Some are content to accept this fate. They made the choice to yield the power and decision-making when they sold the company. Others aren't quite ready to toss in the towel, though. They sit quietly and observe the noncompete rules spelled out in their severance agreement—and wait.

They may not say it, but starting up a new yard and building it into a competitor is front and center in their minds. I can think of perhaps a half-dozen such industry members; I won't name them, but most know who they are. And better than that, they know their goals and how to achieve them.

A few of these displaced entrepreneurs were at the Institute of Scrap Recycling Industries annual convention in San Diego. They did not go away quietly, as some might have hoped. They are ready for new challenges. They also serve as a dramatic counterpoint to the wannabe entrepreneurs who leapt into the scrap business in the 1990s.

Armed with money from lenders on Wall Street, these players bought up one scrapyard after another. As I recall, the main goal of one was to buy only scrapyards with shredders. No consideration was given to whether it would have enough junked vehicles and appliances to feed those shredders. When that strategy failed, it shifted to buying up scrapyards in one region.

In truth, it was a house of cards built with other people's money and it collapsed on itself.Companies that started buying binges in 1995 and 1996 were on life support by 1998.

One, Recycling Industries, simply folded up and its yards were shut down or sold back to the original owners by the bankruptcy court. Philip Services Corp. had two trips through bankruptcy court and is doing well these days. Metal Management Inc. was in bankruptcy as well, but many of the yards that made up its corporate family were the cream of the crop. It has survived and thrived, and is now known as Sims Metal Management, having merged with Australia-based Sims Group.

More often, though, success in the scrap business is measured in slow, steady progress. One now-retired scrap entrepreneur liked to boast that he arrived in the South aboard a train after World War II with $40 or $50 in his pocket and set out to make his mark in the scrap business. He did.

The details of his life are unique, but there are many similar biographies in the scrap business. Some worked by themselves or for another company before they saw an opportunity and pursued it. Some failed and went back to work for another company. Others were favored by the growth of industries like the steel mini-mills and their dependence on scrap to make finished steel products. Others were able to build their businesses under less-favorable circumstances but succeeded nevertheless.

That success turned what was sometimes a bonanza-or-bust business like scrap processing into a high-tech link in the metals supply network. It was inevitable that some would be deemed takeover targets by steel companies anxious to gain more control over their raw materials. They went from being scrapyards to commodity suppliers, and it was not long before their customers longed to control them.

None of this is new to the steel industry, or other manufacturing industries for that matter. The big integrated steelmakers of the past bought up coal and iron ore mines. Auto assemblers learned to make cast iron motor blocks or bought the foundries that knew how to pour the metal and machine them.
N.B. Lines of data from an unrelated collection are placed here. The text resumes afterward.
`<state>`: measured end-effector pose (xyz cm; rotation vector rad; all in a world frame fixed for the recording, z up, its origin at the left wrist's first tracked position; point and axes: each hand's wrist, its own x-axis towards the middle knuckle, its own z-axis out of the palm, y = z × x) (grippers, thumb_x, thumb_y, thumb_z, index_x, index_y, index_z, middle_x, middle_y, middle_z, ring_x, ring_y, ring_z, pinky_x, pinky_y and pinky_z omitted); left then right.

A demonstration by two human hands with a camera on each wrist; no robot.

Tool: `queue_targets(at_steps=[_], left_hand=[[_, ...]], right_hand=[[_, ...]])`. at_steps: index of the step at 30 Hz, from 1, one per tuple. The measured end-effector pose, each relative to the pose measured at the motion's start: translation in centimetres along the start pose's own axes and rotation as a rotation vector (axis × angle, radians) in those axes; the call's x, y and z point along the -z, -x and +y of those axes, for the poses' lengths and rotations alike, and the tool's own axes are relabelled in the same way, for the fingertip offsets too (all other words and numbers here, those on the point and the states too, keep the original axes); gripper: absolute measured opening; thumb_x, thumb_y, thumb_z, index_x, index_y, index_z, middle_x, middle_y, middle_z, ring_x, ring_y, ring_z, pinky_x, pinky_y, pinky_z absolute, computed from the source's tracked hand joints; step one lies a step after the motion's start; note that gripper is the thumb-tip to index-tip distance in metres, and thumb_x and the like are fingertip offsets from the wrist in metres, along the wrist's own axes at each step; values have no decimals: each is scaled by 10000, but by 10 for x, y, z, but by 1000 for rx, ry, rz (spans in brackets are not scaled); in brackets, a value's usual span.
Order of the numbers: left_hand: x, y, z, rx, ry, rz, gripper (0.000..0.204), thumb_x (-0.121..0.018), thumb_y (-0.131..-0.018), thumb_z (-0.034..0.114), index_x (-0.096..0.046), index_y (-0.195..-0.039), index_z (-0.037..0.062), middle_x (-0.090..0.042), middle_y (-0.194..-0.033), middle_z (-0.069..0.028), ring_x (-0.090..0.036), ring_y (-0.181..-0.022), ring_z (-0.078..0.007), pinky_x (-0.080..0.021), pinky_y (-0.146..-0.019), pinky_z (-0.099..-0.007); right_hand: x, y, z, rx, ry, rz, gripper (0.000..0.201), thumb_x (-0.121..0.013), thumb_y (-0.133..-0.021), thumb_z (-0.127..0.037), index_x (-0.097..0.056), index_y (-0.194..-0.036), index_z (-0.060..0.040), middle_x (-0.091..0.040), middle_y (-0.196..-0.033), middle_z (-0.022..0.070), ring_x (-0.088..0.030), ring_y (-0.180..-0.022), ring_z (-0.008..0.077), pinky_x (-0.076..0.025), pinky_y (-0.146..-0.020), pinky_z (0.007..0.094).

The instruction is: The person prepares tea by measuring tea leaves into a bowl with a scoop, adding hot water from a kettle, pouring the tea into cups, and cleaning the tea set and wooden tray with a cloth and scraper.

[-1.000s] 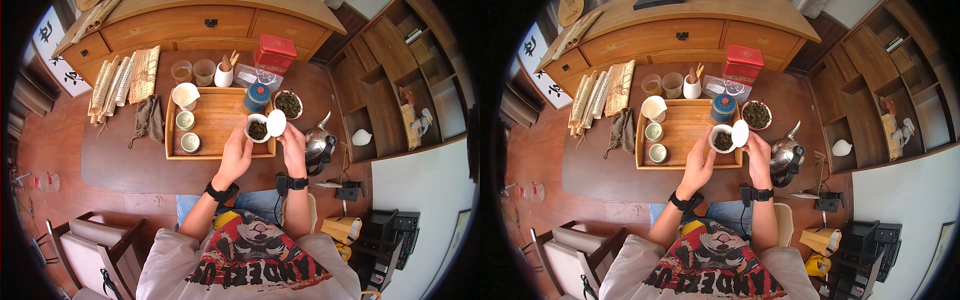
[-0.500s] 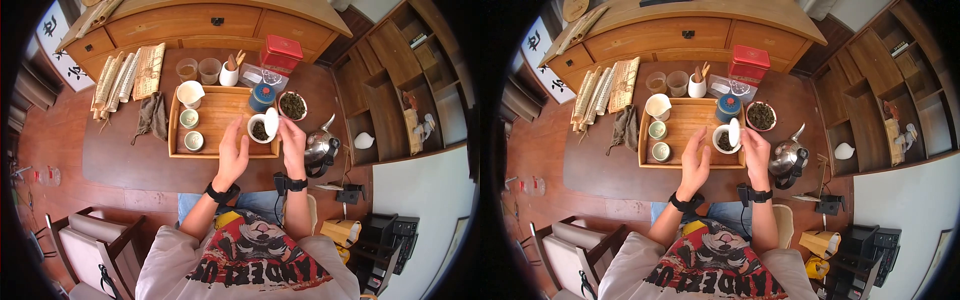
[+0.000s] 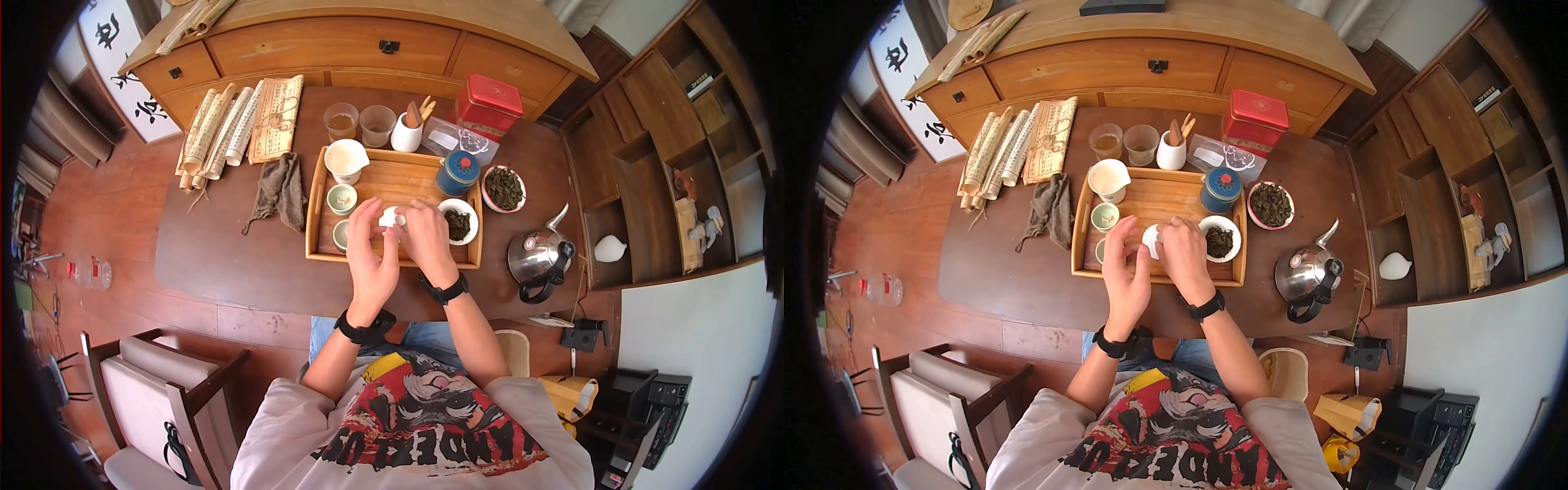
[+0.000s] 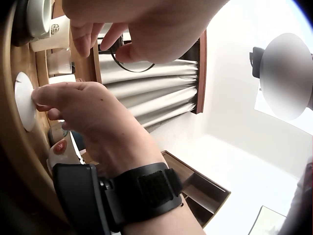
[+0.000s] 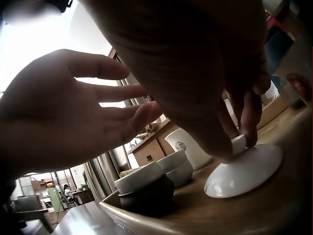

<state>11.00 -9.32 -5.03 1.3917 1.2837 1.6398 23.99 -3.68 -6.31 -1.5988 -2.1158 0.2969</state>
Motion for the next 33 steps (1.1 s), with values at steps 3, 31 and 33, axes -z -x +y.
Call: queue_targets(at_steps=[3,31,33], left_hand=[[-2,3,0,14,-8,-35,488,-636,-1022,-35,-576,-1506,-6,-583,-1529,-199,-651,-1261,-293,-589,-990,-384],[-87,-9,0,8,-259,-370,818,-1037,-715,133,-597,-1385,-31,-757,-1275,-189,-731,-1217,-291,-572,-1073,-415],[-95,-18,2,-31,-135,-399,808,-1026,-737,105,-574,-1395,-23,-724,-1309,-159,-700,-1258,-263,-551,-1104,-406]], right_hand=[[2,5,4,39,-15,20,261,-854,-835,-65,-820,-1091,-26,-759,-1040,187,-729,-1030,403,-584,-939,494],[65,78,65,-421,-912,515,374,-533,-1199,-257,-745,-1267,43,-804,-1111,135,-787,-959,214,-627,-825,361],[68,78,67,-416,-1077,563,402,-502,-1217,-282,-739,-1290,35,-801,-1125,96,-770,-982,176,-619,-835,341]])
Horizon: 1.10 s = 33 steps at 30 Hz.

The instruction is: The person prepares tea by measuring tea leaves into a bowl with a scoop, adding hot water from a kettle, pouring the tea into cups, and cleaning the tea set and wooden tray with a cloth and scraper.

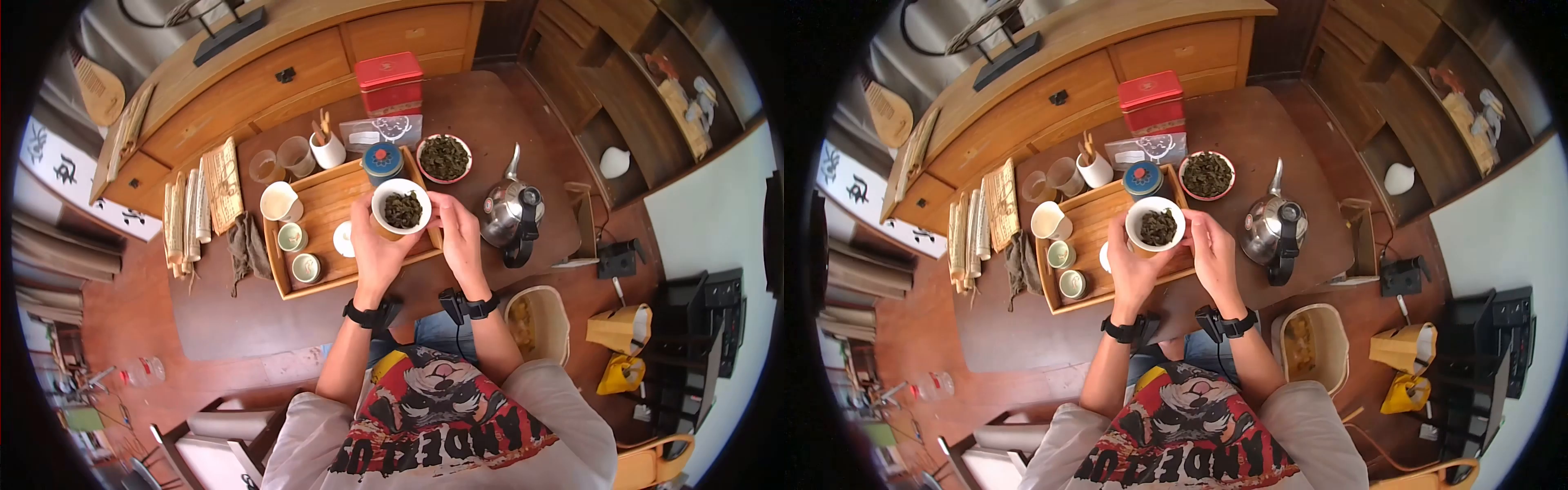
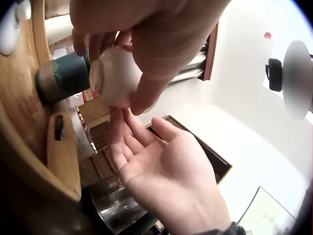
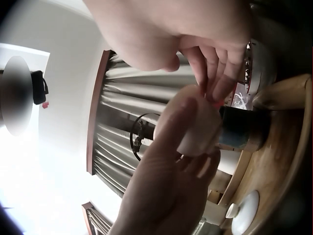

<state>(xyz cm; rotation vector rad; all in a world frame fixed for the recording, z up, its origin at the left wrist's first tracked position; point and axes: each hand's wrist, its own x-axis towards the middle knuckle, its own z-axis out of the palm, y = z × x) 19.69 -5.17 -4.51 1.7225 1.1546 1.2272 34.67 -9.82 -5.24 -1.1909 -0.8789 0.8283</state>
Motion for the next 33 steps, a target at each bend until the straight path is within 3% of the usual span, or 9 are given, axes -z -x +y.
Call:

Now, some mini-mills have scooped up the most desirable scrap suppliers to make certain they have an assured supply of scrap. It's not a simple make-or-buy decision; it's more a question of survival.

These acquisitions might seem like the hallmarks of a mature industry where there is little room for new entrants. But don't tell that to any of those displaced entrepreneurs anxious to get back in the game. They might just prove you wrong.